Interest bearing loans, bonds amounted to NOK 2,295 (2,379) million, consisting of the two bond loans on issue, OKEA02 and OKEA03. In the fourth quarter a nominal amount equivalent to NOK 105 million of OKEA02 was bought back, partly offset by unrealised foreign currency loss of NOK 37 million due to a somewhat weakened NOK compared to USD in the quarter. By end of 2021, OKEA had bought back OKEA02 bonds for nominal value of USD 38.4 million.

Total other interest-bearing liabilities was NOK 493 (0) million, whereof the non-current share was NOK 455 million and the current share was NOK 39 (0) million. The amount represents OKEA's share of the net present value of the future obligations under the bareboat charter (BBC) agreement between the Yme licence and Havila Sirius AS for the Inspirer rig. Reference is made to note 23 for further details.

The lease liability relating to IFRS 16 is split into a non-current liability of NOK 220 (126) million and a current liability of NOK 43 (36) million and represents the liability of the right-of-use assets as described above.

Trade and other payables amounted to NOK 787 (804) million and mainly relate to working capital from joint venture licences, prepayments, and accrued expenses.
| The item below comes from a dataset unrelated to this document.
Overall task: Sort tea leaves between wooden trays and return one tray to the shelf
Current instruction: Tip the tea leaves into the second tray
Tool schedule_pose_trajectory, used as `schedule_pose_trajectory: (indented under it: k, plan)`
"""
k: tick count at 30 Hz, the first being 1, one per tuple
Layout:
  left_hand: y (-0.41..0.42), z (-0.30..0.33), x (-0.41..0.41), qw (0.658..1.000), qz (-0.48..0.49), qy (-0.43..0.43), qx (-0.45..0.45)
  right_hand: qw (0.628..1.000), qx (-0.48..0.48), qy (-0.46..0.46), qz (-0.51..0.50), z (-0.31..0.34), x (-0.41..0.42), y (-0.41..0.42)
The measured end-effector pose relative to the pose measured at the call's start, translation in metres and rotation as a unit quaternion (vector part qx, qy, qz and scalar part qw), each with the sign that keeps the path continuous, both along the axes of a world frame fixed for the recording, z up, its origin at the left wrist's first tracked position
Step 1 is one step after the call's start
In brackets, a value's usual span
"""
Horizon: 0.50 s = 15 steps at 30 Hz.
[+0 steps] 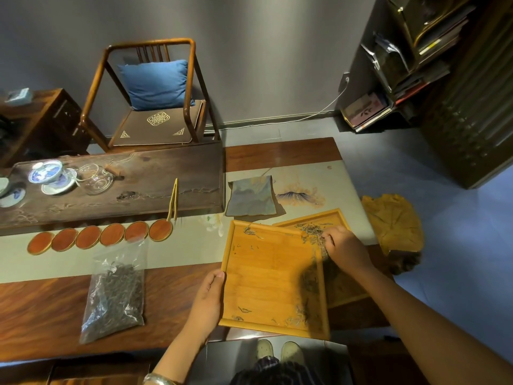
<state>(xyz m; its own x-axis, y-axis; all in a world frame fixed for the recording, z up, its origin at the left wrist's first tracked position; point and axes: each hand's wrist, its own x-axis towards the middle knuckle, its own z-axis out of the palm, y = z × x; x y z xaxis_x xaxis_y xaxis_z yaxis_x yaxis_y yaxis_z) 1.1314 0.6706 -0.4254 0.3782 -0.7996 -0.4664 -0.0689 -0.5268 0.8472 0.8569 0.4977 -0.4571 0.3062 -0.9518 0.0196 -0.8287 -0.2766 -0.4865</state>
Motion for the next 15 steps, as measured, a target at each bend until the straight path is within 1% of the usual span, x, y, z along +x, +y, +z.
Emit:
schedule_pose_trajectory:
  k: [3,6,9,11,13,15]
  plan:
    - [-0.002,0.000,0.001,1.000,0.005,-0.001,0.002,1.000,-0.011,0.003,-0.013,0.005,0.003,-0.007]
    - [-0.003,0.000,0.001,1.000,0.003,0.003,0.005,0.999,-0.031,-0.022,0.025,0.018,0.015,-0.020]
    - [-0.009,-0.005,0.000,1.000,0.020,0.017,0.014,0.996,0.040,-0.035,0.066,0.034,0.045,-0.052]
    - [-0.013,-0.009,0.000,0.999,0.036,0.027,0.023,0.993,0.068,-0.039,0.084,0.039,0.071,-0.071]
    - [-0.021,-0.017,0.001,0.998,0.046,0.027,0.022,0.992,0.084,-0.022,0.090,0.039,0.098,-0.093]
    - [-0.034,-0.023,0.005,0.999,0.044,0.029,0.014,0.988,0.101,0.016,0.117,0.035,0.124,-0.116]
Income tax payable was NOK 773 (418) million and mainly consists of accrued tax payable for 2021.

Statement of cash flows

Net cash flows from operating activities amounted to NOK 1,003 (470) million, whereof NOK 46 (18) million was net taxes received. Cash received from sales of oil and gas increased by NOK 514 million compared to previous quarter due to the significantly higher realised petroleum prices, particularly for gas.
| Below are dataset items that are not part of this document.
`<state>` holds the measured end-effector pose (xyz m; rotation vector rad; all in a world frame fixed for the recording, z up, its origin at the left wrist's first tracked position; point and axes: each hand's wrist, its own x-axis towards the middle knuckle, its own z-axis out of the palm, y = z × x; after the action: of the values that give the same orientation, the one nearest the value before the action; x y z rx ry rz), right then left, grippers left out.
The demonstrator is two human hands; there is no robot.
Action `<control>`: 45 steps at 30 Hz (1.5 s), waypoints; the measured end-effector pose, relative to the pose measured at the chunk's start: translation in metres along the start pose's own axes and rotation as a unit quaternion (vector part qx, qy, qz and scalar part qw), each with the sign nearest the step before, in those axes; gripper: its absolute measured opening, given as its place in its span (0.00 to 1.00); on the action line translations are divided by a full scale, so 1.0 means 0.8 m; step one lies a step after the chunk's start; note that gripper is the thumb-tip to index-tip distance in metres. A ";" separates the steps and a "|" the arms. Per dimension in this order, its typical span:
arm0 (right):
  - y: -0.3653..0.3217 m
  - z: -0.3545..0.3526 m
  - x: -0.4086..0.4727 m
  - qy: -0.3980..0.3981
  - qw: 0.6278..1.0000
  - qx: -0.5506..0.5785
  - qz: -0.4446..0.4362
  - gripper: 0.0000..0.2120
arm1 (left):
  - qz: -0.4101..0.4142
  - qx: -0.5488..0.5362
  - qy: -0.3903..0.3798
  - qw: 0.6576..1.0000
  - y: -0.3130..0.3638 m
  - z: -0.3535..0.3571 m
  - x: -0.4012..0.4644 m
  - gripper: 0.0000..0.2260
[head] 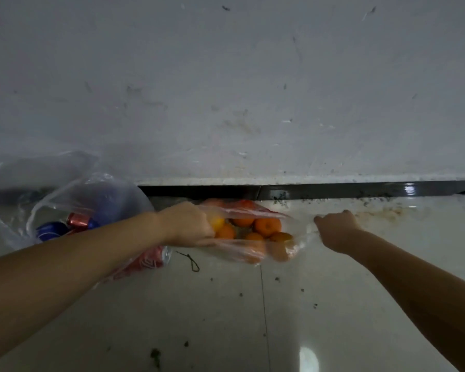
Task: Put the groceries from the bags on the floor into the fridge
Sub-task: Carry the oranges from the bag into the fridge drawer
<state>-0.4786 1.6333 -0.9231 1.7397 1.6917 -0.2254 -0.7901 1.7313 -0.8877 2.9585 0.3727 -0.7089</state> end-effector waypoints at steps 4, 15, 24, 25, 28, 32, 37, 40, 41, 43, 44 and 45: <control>-0.034 -0.008 0.011 -0.016 0.998 0.041 -0.049 0.22 | -0.149 -0.201 -0.036 0.968 0.019 0.047 -0.018 0.14; -0.081 -0.072 -0.012 -0.118 0.980 0.115 -0.111 0.18 | -0.383 -0.319 0.047 0.865 -0.030 0.107 0.020 0.25; -0.166 -0.049 -0.012 0.076 0.910 0.145 -0.380 0.28 | -0.321 -0.224 0.038 0.920 -0.036 0.124 0.015 0.24; -0.163 -0.039 -0.004 0.086 0.907 0.137 -0.388 0.28 | -0.310 -0.244 0.023 0.918 -0.037 0.121 0.018 0.27; -0.145 -0.024 0.022 0.108 0.932 0.103 -0.332 0.28 | -0.306 -0.408 0.027 0.860 -0.042 0.109 0.035 0.39; -0.111 -0.014 0.048 0.026 0.952 0.251 -0.172 0.29 | -0.319 -0.596 0.051 0.736 -0.052 0.106 0.055 0.39; -0.092 -0.003 0.066 -0.010 0.955 0.271 -0.117 0.31 | -0.338 -0.661 0.007 0.670 -0.062 0.106 0.070 0.26; -0.090 0.000 0.074 -0.014 0.952 0.292 -0.090 0.31 | -0.382 -0.683 0.003 0.623 -0.058 0.108 0.080 0.26; -0.088 0.001 0.075 -0.015 0.950 0.302 -0.082 0.30 | -0.394 -0.680 0.007 0.618 -0.055 0.111 0.082 0.25; -0.087 0.003 0.077 -0.010 0.940 0.335 -0.065 0.27 | -0.395 -0.682 0.005 0.616 -0.052 0.118 0.079 0.25; -0.086 0.003 0.077 -0.010 0.926 0.374 -0.046 0.24 | -0.388 -0.687 0.011 0.614 -0.052 0.119 0.074 0.25; -0.086 0.005 0.080 -0.013 0.908 0.419 -0.018 0.21 | -0.379 -0.685 0.029 0.621 -0.051 0.120 0.069 0.23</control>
<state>-0.5325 1.6768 -0.9862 2.2682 1.7247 -1.1243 -0.7947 1.7704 -0.9992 1.2400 1.3962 -0.1080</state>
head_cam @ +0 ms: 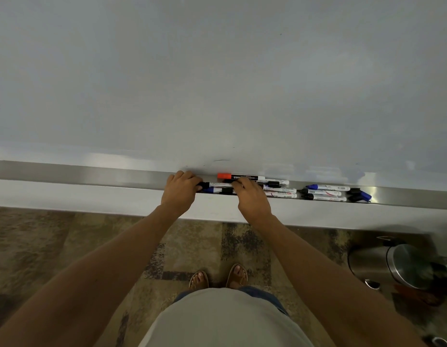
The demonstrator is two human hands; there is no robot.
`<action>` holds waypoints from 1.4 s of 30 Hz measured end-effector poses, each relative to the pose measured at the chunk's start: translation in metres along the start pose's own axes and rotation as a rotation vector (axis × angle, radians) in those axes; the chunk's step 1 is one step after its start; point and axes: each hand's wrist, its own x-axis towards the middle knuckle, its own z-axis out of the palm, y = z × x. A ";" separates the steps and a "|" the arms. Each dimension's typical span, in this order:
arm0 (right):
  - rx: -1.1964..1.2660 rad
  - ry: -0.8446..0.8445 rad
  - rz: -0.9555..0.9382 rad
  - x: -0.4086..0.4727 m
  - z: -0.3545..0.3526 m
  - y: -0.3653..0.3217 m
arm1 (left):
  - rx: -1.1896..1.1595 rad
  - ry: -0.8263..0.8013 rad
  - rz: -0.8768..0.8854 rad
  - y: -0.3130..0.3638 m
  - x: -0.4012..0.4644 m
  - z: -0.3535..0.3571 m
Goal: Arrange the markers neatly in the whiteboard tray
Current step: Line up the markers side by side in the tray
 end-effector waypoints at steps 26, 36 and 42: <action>0.028 0.235 0.020 -0.005 -0.015 0.002 | -0.423 0.004 0.061 0.011 0.004 -0.015; -0.188 0.187 0.180 -0.001 -0.028 0.006 | -0.815 -0.129 -0.038 0.034 0.010 -0.032; -0.206 0.210 0.184 -0.005 -0.035 0.009 | -1.014 -0.242 -0.105 0.044 0.009 -0.041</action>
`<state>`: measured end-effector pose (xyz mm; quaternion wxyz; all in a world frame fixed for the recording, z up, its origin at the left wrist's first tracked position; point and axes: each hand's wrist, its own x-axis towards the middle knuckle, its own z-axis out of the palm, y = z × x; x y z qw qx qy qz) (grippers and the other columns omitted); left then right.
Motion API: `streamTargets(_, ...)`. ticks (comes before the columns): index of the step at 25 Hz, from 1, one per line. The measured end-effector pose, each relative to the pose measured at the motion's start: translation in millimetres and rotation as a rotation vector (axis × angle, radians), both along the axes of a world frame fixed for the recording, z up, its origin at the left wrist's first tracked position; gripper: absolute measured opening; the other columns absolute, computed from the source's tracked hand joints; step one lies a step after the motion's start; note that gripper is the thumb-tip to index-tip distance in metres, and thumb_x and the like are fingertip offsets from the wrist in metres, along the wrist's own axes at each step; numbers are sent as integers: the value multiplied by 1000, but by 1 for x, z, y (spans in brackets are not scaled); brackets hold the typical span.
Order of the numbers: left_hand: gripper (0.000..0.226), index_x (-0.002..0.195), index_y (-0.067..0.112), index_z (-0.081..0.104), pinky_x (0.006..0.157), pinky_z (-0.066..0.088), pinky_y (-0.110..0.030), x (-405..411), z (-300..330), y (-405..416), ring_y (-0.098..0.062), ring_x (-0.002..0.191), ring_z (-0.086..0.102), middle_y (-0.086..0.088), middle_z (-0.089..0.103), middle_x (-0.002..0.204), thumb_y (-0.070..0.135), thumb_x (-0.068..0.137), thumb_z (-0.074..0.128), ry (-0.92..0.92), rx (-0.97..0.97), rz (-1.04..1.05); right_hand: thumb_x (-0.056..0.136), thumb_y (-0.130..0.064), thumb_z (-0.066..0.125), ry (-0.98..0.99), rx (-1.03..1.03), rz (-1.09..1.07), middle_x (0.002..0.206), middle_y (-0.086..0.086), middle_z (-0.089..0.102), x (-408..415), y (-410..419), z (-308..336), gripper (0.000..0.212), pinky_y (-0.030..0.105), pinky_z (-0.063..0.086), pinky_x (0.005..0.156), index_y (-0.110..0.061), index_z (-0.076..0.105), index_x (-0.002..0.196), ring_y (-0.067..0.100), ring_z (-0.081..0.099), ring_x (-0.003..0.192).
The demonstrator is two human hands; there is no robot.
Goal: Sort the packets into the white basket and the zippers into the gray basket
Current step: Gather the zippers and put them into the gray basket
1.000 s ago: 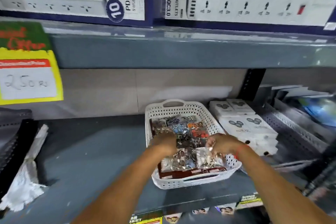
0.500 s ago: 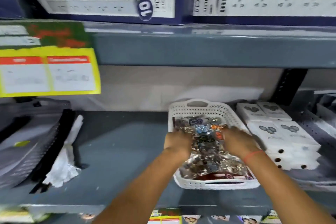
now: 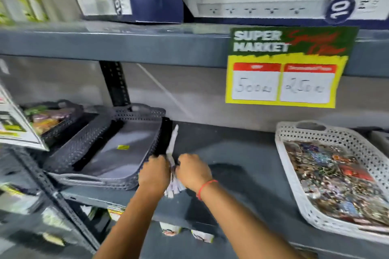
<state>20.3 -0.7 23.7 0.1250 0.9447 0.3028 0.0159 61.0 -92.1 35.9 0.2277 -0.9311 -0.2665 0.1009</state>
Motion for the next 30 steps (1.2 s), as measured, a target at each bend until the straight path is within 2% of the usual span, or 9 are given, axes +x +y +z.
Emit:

Net cash flows used in investment activities amounted to NOK -308 (-166) million of which investment in oil and gas properties amounted to NOK -197 (-166) million, mainly relating to the Yme New Development, Draugen modifications, and the Hasselmus project. In addition, NOK -210 (0) million was invested in low-risk placements like money-market funds and combination funds as an alternative to bank deposits, partly offset by proceeds from sale and leaseback agreement for OKEA's regional headquarter in Kristiansund of NOK 109 (0) million.
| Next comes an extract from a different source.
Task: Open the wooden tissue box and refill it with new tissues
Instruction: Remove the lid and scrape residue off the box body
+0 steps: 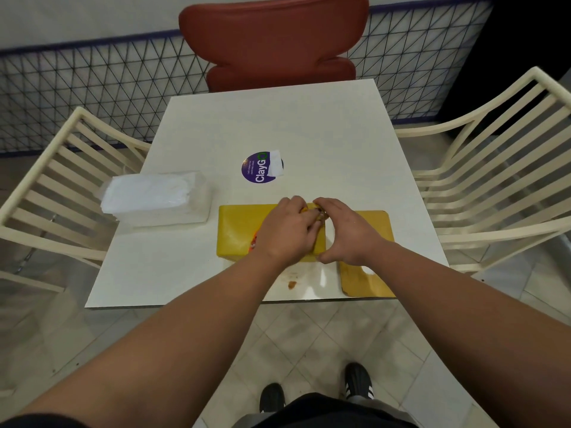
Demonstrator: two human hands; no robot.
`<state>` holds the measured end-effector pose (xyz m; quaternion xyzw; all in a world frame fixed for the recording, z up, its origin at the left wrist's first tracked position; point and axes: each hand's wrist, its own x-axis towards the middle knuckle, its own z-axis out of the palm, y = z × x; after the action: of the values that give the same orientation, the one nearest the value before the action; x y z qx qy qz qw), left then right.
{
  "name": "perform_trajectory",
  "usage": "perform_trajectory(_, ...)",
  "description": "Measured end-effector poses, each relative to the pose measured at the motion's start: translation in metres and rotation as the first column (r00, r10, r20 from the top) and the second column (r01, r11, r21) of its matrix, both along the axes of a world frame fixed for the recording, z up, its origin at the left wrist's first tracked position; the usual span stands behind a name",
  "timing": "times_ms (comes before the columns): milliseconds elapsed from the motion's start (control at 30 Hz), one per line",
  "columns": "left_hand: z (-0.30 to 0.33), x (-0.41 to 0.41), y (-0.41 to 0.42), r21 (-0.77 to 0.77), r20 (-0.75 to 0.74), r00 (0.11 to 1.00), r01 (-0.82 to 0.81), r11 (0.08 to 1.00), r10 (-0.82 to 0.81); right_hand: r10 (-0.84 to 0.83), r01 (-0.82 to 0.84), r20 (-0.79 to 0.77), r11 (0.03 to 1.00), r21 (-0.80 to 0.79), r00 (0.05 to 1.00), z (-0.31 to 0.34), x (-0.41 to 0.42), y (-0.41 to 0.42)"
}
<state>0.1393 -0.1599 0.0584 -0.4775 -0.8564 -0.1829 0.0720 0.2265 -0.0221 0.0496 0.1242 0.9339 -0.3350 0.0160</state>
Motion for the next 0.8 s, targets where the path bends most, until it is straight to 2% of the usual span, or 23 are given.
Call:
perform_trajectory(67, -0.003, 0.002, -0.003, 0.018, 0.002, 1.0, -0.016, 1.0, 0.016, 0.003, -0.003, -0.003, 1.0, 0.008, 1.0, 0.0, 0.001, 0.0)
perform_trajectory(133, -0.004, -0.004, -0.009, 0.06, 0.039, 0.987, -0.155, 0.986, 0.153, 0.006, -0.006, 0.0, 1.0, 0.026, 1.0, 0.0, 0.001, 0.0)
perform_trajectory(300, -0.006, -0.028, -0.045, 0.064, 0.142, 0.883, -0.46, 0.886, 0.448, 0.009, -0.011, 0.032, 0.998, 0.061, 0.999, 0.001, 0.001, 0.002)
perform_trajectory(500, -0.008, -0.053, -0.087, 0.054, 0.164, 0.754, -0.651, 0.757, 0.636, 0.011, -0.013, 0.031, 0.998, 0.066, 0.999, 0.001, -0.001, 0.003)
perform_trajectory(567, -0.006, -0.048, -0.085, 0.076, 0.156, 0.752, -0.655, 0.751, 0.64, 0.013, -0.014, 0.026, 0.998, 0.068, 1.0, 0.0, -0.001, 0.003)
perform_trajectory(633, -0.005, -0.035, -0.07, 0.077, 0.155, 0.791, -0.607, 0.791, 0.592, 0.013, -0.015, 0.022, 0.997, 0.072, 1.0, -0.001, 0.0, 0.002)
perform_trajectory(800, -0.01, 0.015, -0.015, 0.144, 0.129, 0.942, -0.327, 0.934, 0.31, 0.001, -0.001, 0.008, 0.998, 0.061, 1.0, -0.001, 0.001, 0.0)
Net cash flows used in financing activities amounted to NOK -172 (-141) million, of which interest paid amounted to NOK -69 (-23) million and NOK -109 (-108) million was used for a partial buy-back of the OKEA02 bond loan.

Financial risk management

OKEA uses derivative financial instruments to manage exposures to fluctuations in commodity prices. At 31 December 2021, OKEA had sold forward 30% of the net after tax exposure for natural gas for Q1-22 at an average price of 304 GBp/th, 20% for Q2-22 at an average price of 216 GBp/th and 20% of Q3-22 at an average price of 213 GBp/th.

Unrealised gains from these positions were NOK 52 million per 31 December 2021.

Operational review

Net production to OKEA in the quarter was 16,038 (16,315) boepd. The decrease from previous quarter was mainly driven by lower production from Gjøa partly offset by increased production from Draugen. Further details on each asset are provided in respective sections below.

Unit Q4 2021 Q3 2021 Q4 2020 Full year
2021
Full year
2020
Draugen – production reliability5)1 % 99 97 99 98 99
Draugen – production availability6)2 % 95 87 98 93 90
Gjøa – production reliability % 100 97 99 99 99
Gjøa – production availability % 93 92 95 85 86
Ivar Aasen – production availability % 99 98 95 97 94
Draugen – production Boepd 7,231 6,735 7,592 7,084 7,774
Gjøa – production Boepd 8,367 9,348 8,293 8,137 8,059
Yme – production Boepd 217 - - 54 -
Ivar Aasen – production Boepd 223 233 286 255 314
Total net production Boepd 16,038 16,315 16,171 15,530 16,147
Draugen – sold volume Boepd 6,870 6,548 9,272 6,874 7,923
Gjøa – sold volume Boepd 8,221 10,214 8,360 8,130 7,610
Yme – sold volume Boepd 139 - - 35 -
Ivar Aasen – sold volume Boepd 2,453 52 1,162 656 338
Third-party volumes available for sale* Boepd 419 165 - 147 -
Total net sold volume Boepd 18,102 16,979 18,794 15,843 15,871
Total over/underlift/inventory adj. Boepd 1,645 499 2,623 313 -276

*Compensation volumes from Duva received (tie-in to Gjøa)

Draugen (Operator, 44.56%)

Net production to OKEA from Draugen was 7,231 (6,735) boepd in the quarter. Production availability was 95% (87%) and production reliability was 99% (97%).

The higher production, reliability and availability compared to previous quarter were mainly due to the planned well maintenance campaigns being executed in the third quarter.

5) Production reliability = Actual Production / (Actual production + Unscheduled deferment)

6) Production availability = Actual Production / (Actual production + Scheduled deferment + Unscheduled deferment)

Deferment is the reduction in production caused by a reduction in available production capacity due to an activity, an unscheduled event, poor equipment performance or sub-optimum settings.

An emergency shutdown system (ESD) test and safety stop for maintenance was successfully completed during the quarter, in addition to well wash on platform wells A1 and A2 according to plan which contributes to stabilising future production.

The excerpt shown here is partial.